Les recherches de Matthieu sont au croisement de plusieurs disciplines, empruntant autant à la démographie qu’à l’économie. Elles ont permis d’éclairer une dimension souvent ignorée dans l’étude des migrations : l’émigration des immigrés. Il a participé à la mesure et la compréhension du phénomène en France (Solignac, 2018), et il a montré comment la prise en compte de l’émigration de retour permettait de comprendre les différences entre natifs et migrants dans le pays d’accueil, que ce soient les différences en termes d’accès à la propriété (Gobillon et Solignac, 2020) ou de santé (Guillot et al., 2018). Il s’intéressait également aux dynamiques spatiales des inégalités, étudiant notamment comment le taux de chômage local affecte l’entrée sur le marché du travail des jeunes (Solignac et Tô, 2018). Ses recherches sont reconnues par la littérature internationale. Elles ont été reprises et commentées dans la presse.

La mobilité n’était pas pour Matthieu un simple sujet d’études. Il la mit en pratique en travaillant dans de nombreux environnements scientifiques, en France comme à l’étranger. Après avoir passé ses trois premières années de thèse à l’Ined, il rejoignit l’Aix Marseille School of Economics pour sa quatrième année de thèse. Il fit ensuite un premier post-doctorat de 2012 à 2015 au département d’économie de Sciences Po. Entre 2015 et 2017, Matthieu effectua un deuxième post-doctorat à l’université de Pennsylvanie, aux Etats-Unis, dans le cadre d’un projet sur la mortalité des immigrés en France, coordonné par Michel Guillot. Ce séjour fut une période heureuse de sa vie. Il s’était très bien intégré au département, avait constitué tout un réseau d’amis parmi les doctorants et les post-doctorants et participait activement aux différents événements et séminaires. C’est à Penn que Matthieu avait rencontré sa future femme Dasha, et ils s’étaient mariés peu de temps avant son retour en France. Dans une interview donnée à son retour, il parlait avec joie de son expérience à Penn et des nombreuses relations professionnelles et amicales qu’il y avait nouées. La qualité et l’originalité de son parcours scientifique furent remarquées dès son retour. Il est le lauréat de la Chaire d’excellence du Labex iPOPs associant l’université de Bordeaux, l’Ined et le Conseil régional d’Aquitaine puis obtient en 2019 un poste de maître de conférences.

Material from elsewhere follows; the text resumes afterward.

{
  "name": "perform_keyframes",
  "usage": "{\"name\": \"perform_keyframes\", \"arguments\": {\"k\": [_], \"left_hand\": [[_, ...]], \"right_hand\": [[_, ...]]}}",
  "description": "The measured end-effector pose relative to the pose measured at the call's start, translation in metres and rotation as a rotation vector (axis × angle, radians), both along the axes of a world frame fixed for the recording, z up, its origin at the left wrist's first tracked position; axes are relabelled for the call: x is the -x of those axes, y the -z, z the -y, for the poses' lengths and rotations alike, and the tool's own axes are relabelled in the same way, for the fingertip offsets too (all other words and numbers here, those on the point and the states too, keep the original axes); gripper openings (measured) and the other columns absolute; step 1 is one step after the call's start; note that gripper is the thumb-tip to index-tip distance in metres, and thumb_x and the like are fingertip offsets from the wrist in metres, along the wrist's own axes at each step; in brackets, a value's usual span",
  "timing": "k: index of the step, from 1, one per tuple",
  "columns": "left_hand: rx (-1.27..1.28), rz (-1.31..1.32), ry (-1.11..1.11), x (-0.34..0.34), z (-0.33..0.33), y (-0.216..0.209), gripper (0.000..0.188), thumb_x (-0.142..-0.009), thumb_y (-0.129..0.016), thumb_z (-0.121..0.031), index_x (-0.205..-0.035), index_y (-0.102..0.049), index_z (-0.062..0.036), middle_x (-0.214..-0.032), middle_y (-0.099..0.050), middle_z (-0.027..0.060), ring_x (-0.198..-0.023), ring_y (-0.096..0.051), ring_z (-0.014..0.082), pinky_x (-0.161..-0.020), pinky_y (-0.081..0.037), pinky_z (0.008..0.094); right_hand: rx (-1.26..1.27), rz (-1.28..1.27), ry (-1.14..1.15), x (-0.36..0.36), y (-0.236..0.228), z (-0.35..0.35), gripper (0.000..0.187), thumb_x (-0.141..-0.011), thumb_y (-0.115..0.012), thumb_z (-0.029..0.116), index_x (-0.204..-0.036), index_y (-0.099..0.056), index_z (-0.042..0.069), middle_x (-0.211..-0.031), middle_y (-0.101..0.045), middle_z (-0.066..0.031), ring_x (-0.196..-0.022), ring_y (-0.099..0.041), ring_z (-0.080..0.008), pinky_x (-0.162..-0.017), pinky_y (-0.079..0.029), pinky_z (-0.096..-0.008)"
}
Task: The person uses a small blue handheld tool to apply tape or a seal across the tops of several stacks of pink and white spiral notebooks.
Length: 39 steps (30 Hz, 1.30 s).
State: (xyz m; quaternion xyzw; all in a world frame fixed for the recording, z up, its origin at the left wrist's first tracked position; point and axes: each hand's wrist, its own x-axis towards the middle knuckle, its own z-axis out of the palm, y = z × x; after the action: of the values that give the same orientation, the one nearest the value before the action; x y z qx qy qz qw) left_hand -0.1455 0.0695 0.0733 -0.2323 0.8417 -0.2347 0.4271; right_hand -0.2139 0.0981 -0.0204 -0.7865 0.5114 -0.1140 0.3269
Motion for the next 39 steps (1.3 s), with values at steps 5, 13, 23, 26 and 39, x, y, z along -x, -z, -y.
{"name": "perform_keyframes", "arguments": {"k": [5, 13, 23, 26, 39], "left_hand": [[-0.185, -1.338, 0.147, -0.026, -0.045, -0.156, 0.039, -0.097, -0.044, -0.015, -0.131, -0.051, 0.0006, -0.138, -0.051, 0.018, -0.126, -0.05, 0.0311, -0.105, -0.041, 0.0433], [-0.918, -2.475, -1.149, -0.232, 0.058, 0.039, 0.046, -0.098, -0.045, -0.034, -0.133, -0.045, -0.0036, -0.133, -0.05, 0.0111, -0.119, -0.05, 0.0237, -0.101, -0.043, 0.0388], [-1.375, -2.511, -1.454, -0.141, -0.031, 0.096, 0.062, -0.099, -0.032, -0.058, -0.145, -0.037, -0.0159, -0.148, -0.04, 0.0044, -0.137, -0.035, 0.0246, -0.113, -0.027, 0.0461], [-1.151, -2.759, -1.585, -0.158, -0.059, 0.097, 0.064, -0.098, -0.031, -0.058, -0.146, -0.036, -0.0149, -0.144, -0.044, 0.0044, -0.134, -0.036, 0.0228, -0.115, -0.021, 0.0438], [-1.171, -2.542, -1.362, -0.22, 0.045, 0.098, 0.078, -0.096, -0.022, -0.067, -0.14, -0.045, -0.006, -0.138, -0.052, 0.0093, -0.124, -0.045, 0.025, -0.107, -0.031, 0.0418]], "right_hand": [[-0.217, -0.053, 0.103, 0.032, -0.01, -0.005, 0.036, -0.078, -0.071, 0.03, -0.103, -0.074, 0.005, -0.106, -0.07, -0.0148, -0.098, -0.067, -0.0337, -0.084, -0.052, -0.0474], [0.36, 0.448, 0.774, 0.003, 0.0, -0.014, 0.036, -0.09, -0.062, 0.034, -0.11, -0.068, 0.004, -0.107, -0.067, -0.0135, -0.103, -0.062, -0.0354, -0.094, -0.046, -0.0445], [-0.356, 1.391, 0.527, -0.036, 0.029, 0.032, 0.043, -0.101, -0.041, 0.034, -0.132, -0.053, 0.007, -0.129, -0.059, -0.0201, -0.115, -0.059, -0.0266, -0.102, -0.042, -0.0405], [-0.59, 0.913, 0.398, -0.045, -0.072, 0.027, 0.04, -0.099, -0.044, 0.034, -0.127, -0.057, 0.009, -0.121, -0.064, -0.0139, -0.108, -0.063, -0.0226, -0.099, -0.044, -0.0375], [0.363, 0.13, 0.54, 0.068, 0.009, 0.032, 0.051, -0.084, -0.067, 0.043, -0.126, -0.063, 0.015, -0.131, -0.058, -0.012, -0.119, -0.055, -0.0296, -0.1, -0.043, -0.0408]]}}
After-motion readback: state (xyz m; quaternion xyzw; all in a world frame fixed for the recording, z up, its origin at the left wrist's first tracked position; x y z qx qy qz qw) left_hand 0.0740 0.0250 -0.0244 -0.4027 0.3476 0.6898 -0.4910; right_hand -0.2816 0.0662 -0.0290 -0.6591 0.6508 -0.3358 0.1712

Très sensible à l’importance de la transmission des résultats de la recherche au grand public, Matthieu était toujours partant pour participer à des activités de vulgarisation comme la fête de la Science. Actif sur les réseaux sociaux, il partageait sur son fil Twitter les résultats de recherches sur la population. Il contribua activement à la création de la revue Regards croisés sur l’économie, dont il fut membre du comité de rédaction de 2007 à 2012. La revue vise à combler le fossé entre la recherche académique et le débat public en rendant compte des dernières avancées des sciences sociales et de leurs implications concrètes pour les politiques publiques. 

A l’image de sa passion pour le basket, Matthieu jouait collectif. Il versait dans l’entraide et l’échange. Toujours pédagogique, il était prêt à aider et à apporter son éclairage constructif. Très cultivé, très ouvert sur le monde, il savait rester humble, simple et accueillant, invitant les autres à discuter quel que soit le sujet. Matthieu était profondément humain, avec un intérêt et une attention authentiques pour les autres, des qualités si précieuses. Gourmand et fier de sa région d’origine, il aimait faire découvrir aux autres les spécialités régionales, qu’elles soient ruthénoises (gâteau à la broche et saucisson), aixoises (calisson) ou bordelaises (cannelés). Matthieu était surtout un merveilleux collègue et ami. Il nous manque déjà.